Not only do teachers in the 21st century have to deal with misbehaving students, but they also have to deal with the children’s parents as well. In many cases, the demanding parents are even worse than the kids because they let the little ones misbehave and then BLAME the teachers when something goes wrong. While you’ve heard about “helicopter parents,” there’s a new term going around called “lawnmower parents,” and you’re about to learn why teachers absolutely HATE these people.
In one social media post from a fed-up teacher, “lawnmower parents” became a thing. In the post, the teacher describes how these parents are ruining their children’s lives and hurting everyone else around them.
These parents, according to the anonymous teacher, “mow down” any obstacle that their kids face in their lives. That means these children are so weak and fragile that they are unable to face any sort of adversity themselves. These are the children who live with their parents into their late 20s and 30s. They’re the children who cry to mom when they have a problem in college. They’re the kids who don’t know how to handle adult responsibilities. Lawnmower parents may be trying to “help” their children, but they’re simply setting them up for a lifetime of disappointment and weakness.
The teacher wrote about how a parent showed up in the middle of a school day with something that was important to the child. It was a water bottle that the high-school girl forgot to bring to school.
“He was in a suit, clearly headed to work (or something worklike). “Remy kept texting me that she needed it. I texted back, Don’t they have water fountains at your school? But I guess she just had to have it out of the bottle.’ He laughed as if to say, ‘Teenagers, am I right?'”
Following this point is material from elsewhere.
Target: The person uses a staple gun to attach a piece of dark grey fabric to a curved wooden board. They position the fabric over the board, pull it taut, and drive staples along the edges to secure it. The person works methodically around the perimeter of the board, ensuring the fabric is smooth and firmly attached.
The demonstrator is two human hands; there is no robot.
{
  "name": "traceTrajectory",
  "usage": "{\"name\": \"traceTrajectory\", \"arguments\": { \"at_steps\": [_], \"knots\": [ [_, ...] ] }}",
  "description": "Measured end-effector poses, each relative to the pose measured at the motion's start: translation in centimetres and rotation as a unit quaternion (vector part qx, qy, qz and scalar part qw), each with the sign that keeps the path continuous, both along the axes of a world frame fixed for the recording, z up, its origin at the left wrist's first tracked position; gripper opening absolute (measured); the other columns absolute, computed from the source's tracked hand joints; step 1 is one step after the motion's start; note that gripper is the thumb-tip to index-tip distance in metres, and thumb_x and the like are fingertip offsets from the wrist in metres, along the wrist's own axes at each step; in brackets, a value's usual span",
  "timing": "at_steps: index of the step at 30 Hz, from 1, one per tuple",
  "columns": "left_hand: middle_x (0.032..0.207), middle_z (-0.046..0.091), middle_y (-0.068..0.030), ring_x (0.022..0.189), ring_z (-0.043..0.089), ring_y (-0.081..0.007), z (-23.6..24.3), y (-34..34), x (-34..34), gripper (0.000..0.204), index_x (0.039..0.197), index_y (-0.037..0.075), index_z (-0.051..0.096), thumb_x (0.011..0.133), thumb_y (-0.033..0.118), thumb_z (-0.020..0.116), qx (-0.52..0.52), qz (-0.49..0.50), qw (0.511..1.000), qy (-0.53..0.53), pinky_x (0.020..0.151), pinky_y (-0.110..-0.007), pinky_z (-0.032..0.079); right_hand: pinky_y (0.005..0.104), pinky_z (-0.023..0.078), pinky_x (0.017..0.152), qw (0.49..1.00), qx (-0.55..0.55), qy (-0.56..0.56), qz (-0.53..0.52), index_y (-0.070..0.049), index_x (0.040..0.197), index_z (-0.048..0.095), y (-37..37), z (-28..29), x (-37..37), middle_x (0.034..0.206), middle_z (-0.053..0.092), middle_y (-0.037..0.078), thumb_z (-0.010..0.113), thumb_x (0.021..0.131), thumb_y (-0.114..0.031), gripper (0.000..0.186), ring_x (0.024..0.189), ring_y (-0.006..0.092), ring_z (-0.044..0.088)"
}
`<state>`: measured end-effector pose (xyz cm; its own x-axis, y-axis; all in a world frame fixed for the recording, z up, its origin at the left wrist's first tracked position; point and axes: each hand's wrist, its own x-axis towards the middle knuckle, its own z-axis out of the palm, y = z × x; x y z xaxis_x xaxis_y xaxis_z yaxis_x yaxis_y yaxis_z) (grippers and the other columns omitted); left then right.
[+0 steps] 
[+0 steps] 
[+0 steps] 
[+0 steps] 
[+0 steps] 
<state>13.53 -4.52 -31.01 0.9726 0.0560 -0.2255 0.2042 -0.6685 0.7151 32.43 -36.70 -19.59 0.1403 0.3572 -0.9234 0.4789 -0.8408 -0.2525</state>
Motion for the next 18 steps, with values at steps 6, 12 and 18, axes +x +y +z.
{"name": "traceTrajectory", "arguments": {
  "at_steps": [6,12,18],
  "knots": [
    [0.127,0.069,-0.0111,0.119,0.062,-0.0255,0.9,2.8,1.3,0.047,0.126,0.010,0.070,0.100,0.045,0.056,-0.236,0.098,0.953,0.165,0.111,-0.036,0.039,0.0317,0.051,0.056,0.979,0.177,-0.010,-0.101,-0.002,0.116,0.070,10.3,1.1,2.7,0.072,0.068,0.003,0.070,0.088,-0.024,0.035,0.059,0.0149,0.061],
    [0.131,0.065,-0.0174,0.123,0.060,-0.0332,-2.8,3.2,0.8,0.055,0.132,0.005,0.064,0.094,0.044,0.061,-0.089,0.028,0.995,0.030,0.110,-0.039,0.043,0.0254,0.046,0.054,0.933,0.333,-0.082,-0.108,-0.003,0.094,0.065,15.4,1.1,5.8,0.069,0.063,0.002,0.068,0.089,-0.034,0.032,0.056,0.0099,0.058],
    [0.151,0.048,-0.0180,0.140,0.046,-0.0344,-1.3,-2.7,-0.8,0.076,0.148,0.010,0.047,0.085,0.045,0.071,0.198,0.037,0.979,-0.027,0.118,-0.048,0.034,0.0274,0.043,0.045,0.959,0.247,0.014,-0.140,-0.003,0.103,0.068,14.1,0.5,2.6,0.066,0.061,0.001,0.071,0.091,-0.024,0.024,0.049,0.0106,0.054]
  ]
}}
But the teacher was disgusted. She could not believe that a parent was willing to sacrifice their money-making opportunity to bring a water bottle to his thirsty daughter who was too high-and-mighty to drink from the “public,” “low-class” water fountain.
“I took a deep breath through my nose, ‘Oh, I have one of those. I love mine, too.’ I said, but I’m pretty sure my eyes were saying, ‘What on this actual Earth?'”
Although the teacher knows that lawnmower parents come from a place of good intentions, they’re producing offspring that are weak and helpless – the cowards and weaklings of the 21st century.
“In raising children who have experienced minimal struggle, we are not creating a happier generation of kids. We are creating a generation that has no idea what to do when they actually encounter struggle. A generation who panics or shuts down at the mere idea of failure. A generation for whom failure is far too painful, leaving them with coping mechanisms like addiction, blame, and internalization.”
Like helicopter parents, lawnmower parents are not bad people – but they are disempowering the youth of tomorrow through their constantly giving into the child’s every whim.
When parents coddle their children, the teacher argues they reward their child’s shortcomings.